I’ve been interested in fractal geometry for a very long time, since I read an article in a magazine in the early ’90s describing how to generate the Mandelbrot set. Unfortunately, at that time, I didn’t know complex numbers which are required to generate the set. I came back to it many years later, when I learned more mathematics and programming. Fractals constantly amaze me how easily simple mathematical rules can create extremely complex structures imitating natural phenomena.
In the following sections, I have presented my studies and programs to generate fractals. Fractal images on my website were created with them. Most writings are in Polish only, but I invite you just to see the generated pictures and my animations of fractals.
Iterated Function Systems (2004)
Iterative making of simple linear mappings can lead to really surprising results, leaves, trees and snowflakes. I wrote a program that allows to study such geometrical constructs, as well as affine mappings they are based on.

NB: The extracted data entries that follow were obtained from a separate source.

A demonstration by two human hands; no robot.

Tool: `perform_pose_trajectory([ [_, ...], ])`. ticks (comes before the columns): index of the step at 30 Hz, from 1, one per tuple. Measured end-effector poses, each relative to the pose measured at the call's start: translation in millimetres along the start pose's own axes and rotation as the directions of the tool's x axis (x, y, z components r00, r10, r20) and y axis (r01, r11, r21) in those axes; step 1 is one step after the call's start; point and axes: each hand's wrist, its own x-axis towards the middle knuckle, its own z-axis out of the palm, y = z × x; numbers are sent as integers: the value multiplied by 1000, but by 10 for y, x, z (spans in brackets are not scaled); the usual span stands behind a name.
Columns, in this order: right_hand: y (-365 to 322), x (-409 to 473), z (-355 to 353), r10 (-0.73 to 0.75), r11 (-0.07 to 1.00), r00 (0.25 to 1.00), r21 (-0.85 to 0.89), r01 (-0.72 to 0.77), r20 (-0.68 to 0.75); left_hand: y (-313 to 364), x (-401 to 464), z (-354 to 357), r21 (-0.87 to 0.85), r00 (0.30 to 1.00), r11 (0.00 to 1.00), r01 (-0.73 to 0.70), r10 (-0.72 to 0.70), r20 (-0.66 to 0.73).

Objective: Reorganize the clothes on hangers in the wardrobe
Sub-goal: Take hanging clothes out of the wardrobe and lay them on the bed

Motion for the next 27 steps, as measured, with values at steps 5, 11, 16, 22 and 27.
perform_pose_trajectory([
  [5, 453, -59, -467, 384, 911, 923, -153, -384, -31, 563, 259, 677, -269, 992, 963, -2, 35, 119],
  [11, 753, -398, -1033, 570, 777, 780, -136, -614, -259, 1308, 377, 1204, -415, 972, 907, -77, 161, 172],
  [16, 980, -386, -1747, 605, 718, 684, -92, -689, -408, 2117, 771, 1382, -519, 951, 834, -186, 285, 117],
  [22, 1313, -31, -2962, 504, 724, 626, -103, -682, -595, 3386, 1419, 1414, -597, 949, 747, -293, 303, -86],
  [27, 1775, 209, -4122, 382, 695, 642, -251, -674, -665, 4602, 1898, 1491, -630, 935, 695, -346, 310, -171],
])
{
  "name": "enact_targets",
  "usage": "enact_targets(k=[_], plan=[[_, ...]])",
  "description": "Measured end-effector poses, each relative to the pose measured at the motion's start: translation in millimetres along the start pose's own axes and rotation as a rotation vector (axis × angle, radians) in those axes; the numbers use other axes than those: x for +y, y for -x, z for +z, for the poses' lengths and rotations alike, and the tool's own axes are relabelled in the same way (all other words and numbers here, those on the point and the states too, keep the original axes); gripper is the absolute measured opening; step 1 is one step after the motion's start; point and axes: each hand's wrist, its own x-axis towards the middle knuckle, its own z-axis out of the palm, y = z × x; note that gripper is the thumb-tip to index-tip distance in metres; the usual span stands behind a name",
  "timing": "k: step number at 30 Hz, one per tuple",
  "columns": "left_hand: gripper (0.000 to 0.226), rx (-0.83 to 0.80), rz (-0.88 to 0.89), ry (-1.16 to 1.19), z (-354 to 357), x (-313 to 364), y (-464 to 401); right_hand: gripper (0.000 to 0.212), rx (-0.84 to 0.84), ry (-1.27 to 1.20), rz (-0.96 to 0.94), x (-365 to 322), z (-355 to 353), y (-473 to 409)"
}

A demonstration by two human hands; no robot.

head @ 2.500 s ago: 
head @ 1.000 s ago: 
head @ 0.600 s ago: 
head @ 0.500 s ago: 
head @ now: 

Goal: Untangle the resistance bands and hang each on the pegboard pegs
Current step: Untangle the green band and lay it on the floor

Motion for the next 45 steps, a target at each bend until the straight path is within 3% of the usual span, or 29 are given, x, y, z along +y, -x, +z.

Lindenmayer systems (2005)
The plant development modelling language proposed by A. Lindenmeyer allows to create incredibly real natural objects, plants, trees and snowflakes. I wrote a Java applet that allows to experiment and browse through various L-Systems structures. This presents only a small part of what can be found in the book “The Algorithmic Beauty of Plants” by Lindenmeyer.
Other types of fractals (2004)
In this section, I wrote a brief survey of other types of fractals. You can find here several further programs, descriptions and images of: the Newton fractals, Mandelbrot and Julia set, fractal flames and others.
Short animations with fractals (2006)
I created several short animations with fractals in 3D Studio Max. Fractals presented in the animations include the Mandelbrot and Julia set, Sierpinski pyramid and carpet, Wada Basins, Cantor dust, the Menger sponge and others.